Уж этот кошмар я точно не смогла бы забыть, особенно рассказы мужа о своих видениях — Древнем, вырезающим лезвием на своей коже символы давно мертвого языка.
— Пап... — мальчик сел за стол напротив нас. — Я тебе верю, но, пожалуйста, пусть мой Древний Египет будет таким, каким он описан в учебниках истории. Пусть пирамиды строят сотни тысяч египтян, фанатично любящих своего правителя, пусть обелиски делались для Хатшепсут и Аменхотепа Третьего, а Сфинкс имеет лицо фараона Хефрена. Я не хочу иметь дело с твоими Древними. Мне страшно. И не важно, насколько они были высокоразвитыми...

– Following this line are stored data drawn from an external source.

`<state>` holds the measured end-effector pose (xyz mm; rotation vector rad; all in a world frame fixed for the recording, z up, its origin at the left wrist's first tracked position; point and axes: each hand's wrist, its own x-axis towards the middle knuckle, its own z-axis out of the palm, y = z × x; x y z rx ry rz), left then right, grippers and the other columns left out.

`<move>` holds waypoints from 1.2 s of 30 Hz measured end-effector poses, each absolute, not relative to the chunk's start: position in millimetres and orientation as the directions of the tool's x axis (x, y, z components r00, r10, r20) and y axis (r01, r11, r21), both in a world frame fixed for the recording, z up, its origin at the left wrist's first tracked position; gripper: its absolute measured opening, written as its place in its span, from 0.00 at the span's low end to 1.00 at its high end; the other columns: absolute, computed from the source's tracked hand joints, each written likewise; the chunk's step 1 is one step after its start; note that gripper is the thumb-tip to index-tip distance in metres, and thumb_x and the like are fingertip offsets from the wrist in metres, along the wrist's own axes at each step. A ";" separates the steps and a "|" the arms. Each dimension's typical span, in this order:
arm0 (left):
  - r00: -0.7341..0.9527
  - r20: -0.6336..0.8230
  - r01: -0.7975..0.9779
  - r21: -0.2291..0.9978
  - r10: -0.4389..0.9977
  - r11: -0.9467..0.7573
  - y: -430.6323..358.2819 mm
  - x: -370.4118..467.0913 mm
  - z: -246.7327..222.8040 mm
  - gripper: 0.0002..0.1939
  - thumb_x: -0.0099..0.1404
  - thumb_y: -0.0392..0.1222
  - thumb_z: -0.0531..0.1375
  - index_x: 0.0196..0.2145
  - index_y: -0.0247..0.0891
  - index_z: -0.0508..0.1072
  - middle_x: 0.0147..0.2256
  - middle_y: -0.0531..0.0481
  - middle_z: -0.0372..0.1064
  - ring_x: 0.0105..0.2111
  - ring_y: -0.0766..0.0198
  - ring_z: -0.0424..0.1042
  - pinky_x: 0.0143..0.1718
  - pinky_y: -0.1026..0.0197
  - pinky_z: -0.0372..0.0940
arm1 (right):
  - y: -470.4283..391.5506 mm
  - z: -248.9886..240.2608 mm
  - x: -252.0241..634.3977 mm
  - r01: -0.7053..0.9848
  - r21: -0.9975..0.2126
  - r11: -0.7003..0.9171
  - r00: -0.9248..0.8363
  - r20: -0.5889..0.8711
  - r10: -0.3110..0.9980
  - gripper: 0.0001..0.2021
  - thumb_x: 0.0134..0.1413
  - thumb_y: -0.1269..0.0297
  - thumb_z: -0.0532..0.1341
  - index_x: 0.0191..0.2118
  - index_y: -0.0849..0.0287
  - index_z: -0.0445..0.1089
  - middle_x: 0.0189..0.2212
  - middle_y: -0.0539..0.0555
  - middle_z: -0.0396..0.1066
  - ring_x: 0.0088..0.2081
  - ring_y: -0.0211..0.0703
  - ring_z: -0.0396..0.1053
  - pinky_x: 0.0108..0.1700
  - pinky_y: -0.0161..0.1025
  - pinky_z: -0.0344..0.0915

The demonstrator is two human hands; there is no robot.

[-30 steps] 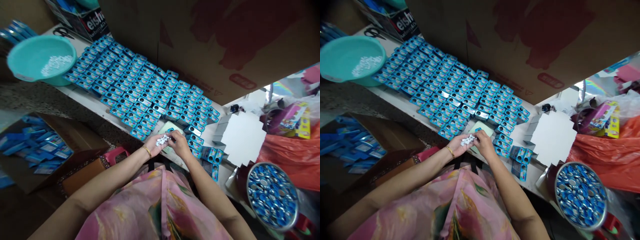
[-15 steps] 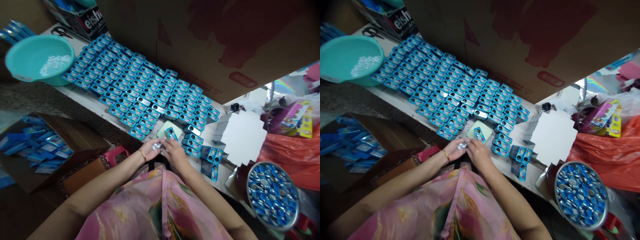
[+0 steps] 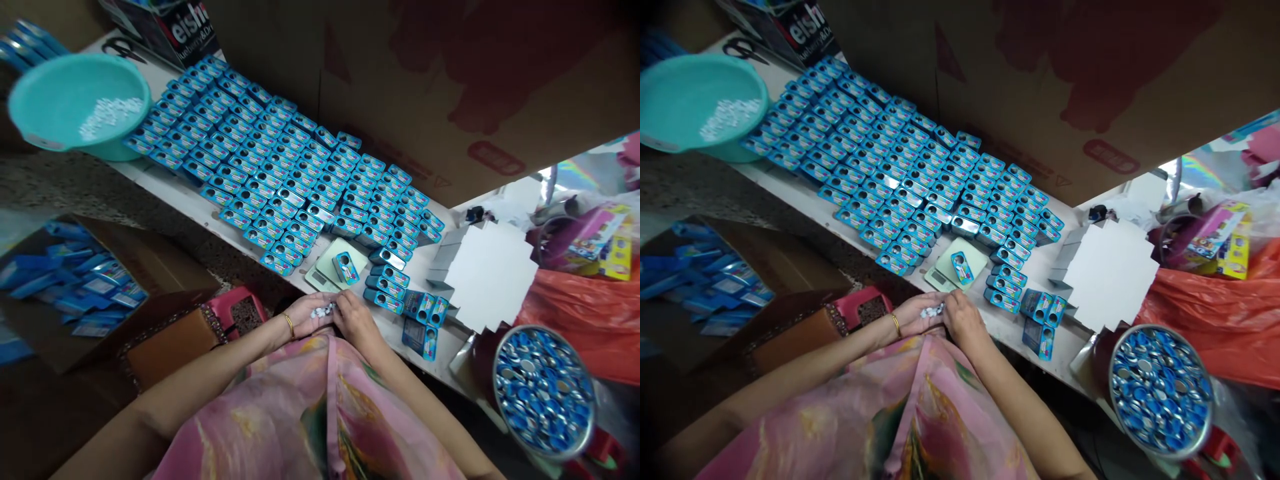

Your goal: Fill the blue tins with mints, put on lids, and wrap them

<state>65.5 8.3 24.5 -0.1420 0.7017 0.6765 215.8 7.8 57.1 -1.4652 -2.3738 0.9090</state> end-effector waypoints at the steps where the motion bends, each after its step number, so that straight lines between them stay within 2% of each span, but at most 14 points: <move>1: 0.554 -0.643 -0.619 0.108 0.530 0.778 8.9 65.9 24.3 0.12 0.53 0.25 0.56 0.37 0.27 0.71 0.31 0.42 0.71 0.31 0.64 0.71 0.36 0.62 0.65 | 9.0 55.0 216.5 0.714 -0.629 0.309 -0.482 -0.120 0.868 0.09 0.53 0.71 0.50 0.39 0.59 0.63 0.35 0.55 0.63 0.38 0.41 0.63 0.39 0.37 0.63; 7: 0.457 -0.652 -0.634 0.238 0.605 0.736 31.6 71.2 31.9 0.11 0.53 0.27 0.58 0.36 0.27 0.72 0.35 0.38 0.71 0.36 0.63 0.71 0.41 0.62 0.65 | 37.1 52.4 221.1 0.599 -0.784 0.163 -0.316 -0.044 0.948 0.08 0.48 0.71 0.54 0.37 0.59 0.65 0.30 0.52 0.64 0.30 0.36 0.63 0.34 0.33 0.62; 12: 0.300 -0.698 -0.640 0.357 0.650 0.680 60.1 77.2 42.6 0.09 0.51 0.25 0.59 0.33 0.26 0.73 0.35 0.38 0.71 0.36 0.61 0.71 0.42 0.60 0.65 | 67.4 53.3 223.2 0.601 -0.792 0.109 -0.171 0.006 0.985 0.09 0.48 0.68 0.55 0.38 0.60 0.67 0.30 0.52 0.65 0.29 0.36 0.63 0.33 0.34 0.62; 18: 0.218 -0.722 -0.571 0.452 0.657 0.686 75.0 81.5 53.3 0.08 0.52 0.26 0.58 0.32 0.26 0.72 0.34 0.36 0.72 0.33 0.61 0.72 0.39 0.59 0.67 | 77.9 46.5 226.6 0.610 -0.790 0.054 -0.115 -0.021 0.993 0.10 0.51 0.67 0.53 0.39 0.59 0.69 0.34 0.54 0.68 0.35 0.40 0.66 0.37 0.38 0.63; 25: 0.191 -0.739 -0.564 0.456 0.646 0.689 80.5 73.7 56.7 0.07 0.53 0.26 0.58 0.32 0.25 0.71 0.31 0.37 0.72 0.33 0.60 0.72 0.38 0.60 0.68 | 69.4 51.8 234.7 0.611 -0.785 0.105 -0.127 0.034 0.991 0.12 0.52 0.70 0.51 0.38 0.59 0.70 0.35 0.55 0.69 0.38 0.40 0.66 0.41 0.38 0.62; 29: 0.142 -0.745 -0.664 0.417 0.652 0.621 70.5 48.9 47.6 0.07 0.53 0.25 0.57 0.32 0.25 0.71 0.31 0.39 0.72 0.36 0.60 0.72 0.40 0.61 0.67 | 64.7 48.3 239.1 0.642 -0.742 0.192 -0.264 0.021 0.964 0.13 0.50 0.75 0.51 0.37 0.59 0.70 0.35 0.54 0.69 0.39 0.40 0.65 0.43 0.39 0.61; 32: 0.106 -0.783 -0.695 0.382 0.613 0.609 56.4 28.1 39.6 0.08 0.53 0.24 0.56 0.33 0.25 0.71 0.32 0.39 0.71 0.37 0.59 0.71 0.40 0.62 0.68 | 67.6 47.3 236.9 0.658 -0.708 0.256 -0.347 0.016 0.938 0.14 0.51 0.74 0.50 0.39 0.57 0.70 0.38 0.54 0.69 0.42 0.41 0.64 0.46 0.41 0.60; 36: 0.107 -0.814 -0.718 0.334 0.570 0.611 37.3 12.2 35.1 0.10 0.53 0.23 0.55 0.33 0.25 0.71 0.34 0.37 0.71 0.37 0.59 0.71 0.40 0.63 0.68 | 70.8 51.3 234.8 0.678 -0.683 0.272 -0.317 0.062 0.946 0.14 0.54 0.72 0.49 0.43 0.57 0.68 0.41 0.55 0.68 0.44 0.41 0.63 0.47 0.41 0.59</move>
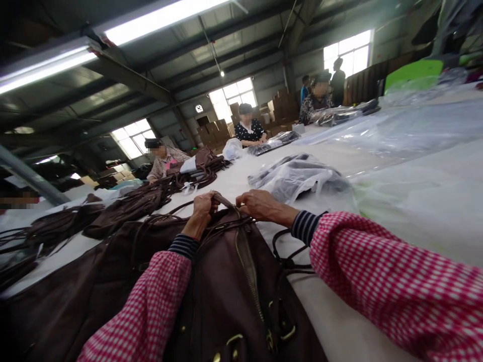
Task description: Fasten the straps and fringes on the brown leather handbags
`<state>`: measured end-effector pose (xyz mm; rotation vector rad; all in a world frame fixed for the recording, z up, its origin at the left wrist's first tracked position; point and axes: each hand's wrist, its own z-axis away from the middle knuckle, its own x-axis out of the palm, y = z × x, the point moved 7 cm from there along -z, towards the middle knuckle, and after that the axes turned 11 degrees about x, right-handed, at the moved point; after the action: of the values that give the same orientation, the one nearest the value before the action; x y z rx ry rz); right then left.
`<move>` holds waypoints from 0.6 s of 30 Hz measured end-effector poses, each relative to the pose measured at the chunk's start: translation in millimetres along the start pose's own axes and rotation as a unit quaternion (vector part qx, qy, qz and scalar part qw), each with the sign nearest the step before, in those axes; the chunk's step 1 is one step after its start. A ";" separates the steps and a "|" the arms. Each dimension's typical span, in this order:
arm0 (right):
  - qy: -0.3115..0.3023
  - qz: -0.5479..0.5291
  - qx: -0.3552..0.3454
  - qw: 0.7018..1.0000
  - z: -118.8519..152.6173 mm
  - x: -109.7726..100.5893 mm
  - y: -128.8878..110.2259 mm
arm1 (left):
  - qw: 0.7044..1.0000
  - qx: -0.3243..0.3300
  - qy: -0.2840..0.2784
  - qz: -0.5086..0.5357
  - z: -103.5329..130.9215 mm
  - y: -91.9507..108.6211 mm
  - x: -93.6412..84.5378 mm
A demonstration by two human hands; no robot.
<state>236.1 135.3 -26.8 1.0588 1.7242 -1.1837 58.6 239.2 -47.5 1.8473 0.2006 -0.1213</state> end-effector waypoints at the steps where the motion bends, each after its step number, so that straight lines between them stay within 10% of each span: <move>1: 0.006 0.017 -0.009 1.000 0.1 2.8 -0.3 | 0.999 0.005 -0.035 -0.008 2.3 1.8 4.1; 7: 0.049 0.082 -0.019 0.995 -4.1 7.0 -4.7 | 0.967 0.055 -0.238 -0.072 20.0 16.5 31.7; 18: 0.089 0.070 0.010 0.993 2.7 10.8 -11.3 | 0.966 0.107 -0.235 -0.030 22.0 23.1 33.9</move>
<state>222.2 132.4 -33.9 1.3100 1.7435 -1.0462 96.9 214.4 -38.3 1.9679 -0.0926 -0.6357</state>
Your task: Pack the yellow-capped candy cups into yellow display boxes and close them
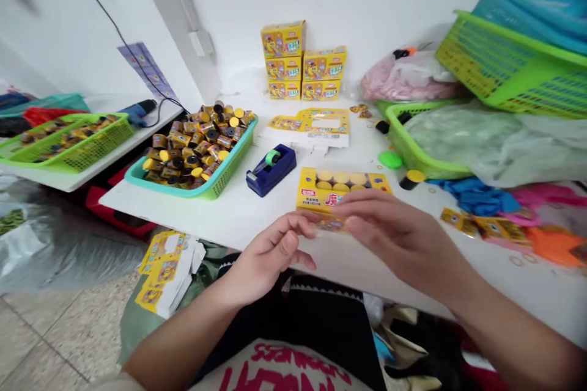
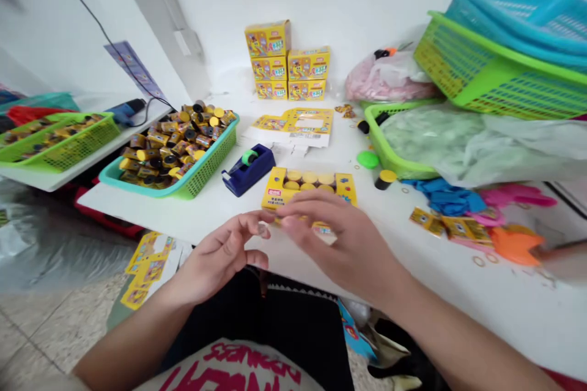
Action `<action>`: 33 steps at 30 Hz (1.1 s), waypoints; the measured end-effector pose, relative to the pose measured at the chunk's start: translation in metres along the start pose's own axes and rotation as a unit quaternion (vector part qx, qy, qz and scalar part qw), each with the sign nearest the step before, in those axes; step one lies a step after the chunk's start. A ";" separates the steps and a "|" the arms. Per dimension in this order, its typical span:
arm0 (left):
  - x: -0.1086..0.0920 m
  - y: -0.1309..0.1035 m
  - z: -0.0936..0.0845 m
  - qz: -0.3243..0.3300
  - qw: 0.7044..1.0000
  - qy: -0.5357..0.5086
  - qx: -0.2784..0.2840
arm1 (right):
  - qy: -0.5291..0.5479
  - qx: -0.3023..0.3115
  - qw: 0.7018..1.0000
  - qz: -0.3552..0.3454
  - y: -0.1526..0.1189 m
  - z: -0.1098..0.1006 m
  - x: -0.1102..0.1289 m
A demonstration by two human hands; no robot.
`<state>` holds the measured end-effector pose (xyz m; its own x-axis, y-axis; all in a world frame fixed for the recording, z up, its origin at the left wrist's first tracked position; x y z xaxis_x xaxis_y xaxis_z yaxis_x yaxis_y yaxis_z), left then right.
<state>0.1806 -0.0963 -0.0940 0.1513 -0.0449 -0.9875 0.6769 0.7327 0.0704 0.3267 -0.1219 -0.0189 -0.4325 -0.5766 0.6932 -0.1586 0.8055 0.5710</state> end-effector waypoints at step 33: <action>0.067 0.017 0.030 -0.130 0.981 -0.082 -0.121 | -0.088 -0.076 0.993 -0.004 -0.029 0.003 -0.001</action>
<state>0.2237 -0.1077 -0.1548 0.1233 -0.3449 -0.9305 0.5197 0.8212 -0.2355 0.3292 -0.1439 -0.0378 -0.5817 -0.5391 0.6090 -0.0319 0.7633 0.6452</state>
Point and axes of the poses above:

— Это твой выбор, — неожиданно для меня озвучил свое мнение Сахемхет. — И, если будешь считать, что твой прадедушка построил третью пирамиду на плато Гиза, ты, все равно, останешься моим сыном. Я с уважением приму твою точку зрения, какой бы она ни была, потому что очень люблю своего единственного сына Стефана! Мир? Ведь так говорят твои ровесники?
— Мир! — воскликнул мальчик, выскочил из-за стола, повис на шее отца и, улыбаясь, разрыдался. Сахем прижал ребенка к себе, тоже не сдерживая слез. Мои мужчины помирились и в научном мировоззрении, и в личном. А что еще надо, чтобы быть счастливой супругой и матерью?
После работы мы сидели на балконе, пили прохладный домашний лимонад, заботливо приготовленный Фаридой, смотрели на фиолетово-бордовый закат. Такого спокойствия и умиротворения давно не было в нашей семье. Я чувствовала себя такой счастливой, пока слова Сахемхета не пронзили сердце подобно грубо обработанному кремниевому ножу неандертальца.
— Как жаль, что у меня нет наследника, — вздохнул муж, — не по крови — тут у меня есть Стефан, а продолжателя моего дела.
По щеке древнего египтянина скользнула слеза, спряталась в уголке губ. Я обняла супруга. Его знания и жизненные цели оказались ненужными родному человеку. Это причиняло Аджари нечеловеческие страдания, которые он предпочел запереть глубоко в себе и только сейчас дал волю чувствам.
— Хочешь, попробуем дать жизнь еще одному малышу? — озвучила идею. — Сам воспитаешь верного последователя.
— Рождение сына едва не убило тебя. Я не могу и не хочу снова подвергать твою жизнь опасности. Не обижайся за еще один довод: сорок восемь — не тот возраст, когда рожают без проблем. Я слишком люблю тебя, чтобы потерять. Моя жизнь станет пустой, если в ней не будет моего любимого доктора палеоантропологии Эмилии и прекрасной царицы Нитекерти. А еще у нас есть Стефан. Не переживай. Все хорошо. Справлюсь…
Сахем вернулся в дом. Я долго размышляла над его словами, а в мыслях все навязчивее пульсировало желание подарить супругу еще одного сына — нового хранителя библиотеки Древних, а Стефану — младшего брата. Однако, Аджари все уже решил для себя, и спорить с ним сейчас не имело никакого смысла. И самое лучшее, что я могла сделать в такой ситуации — ненадолго смириться с его решением. Надеюсь, что время, действительно, умелый лекарь для души и разума.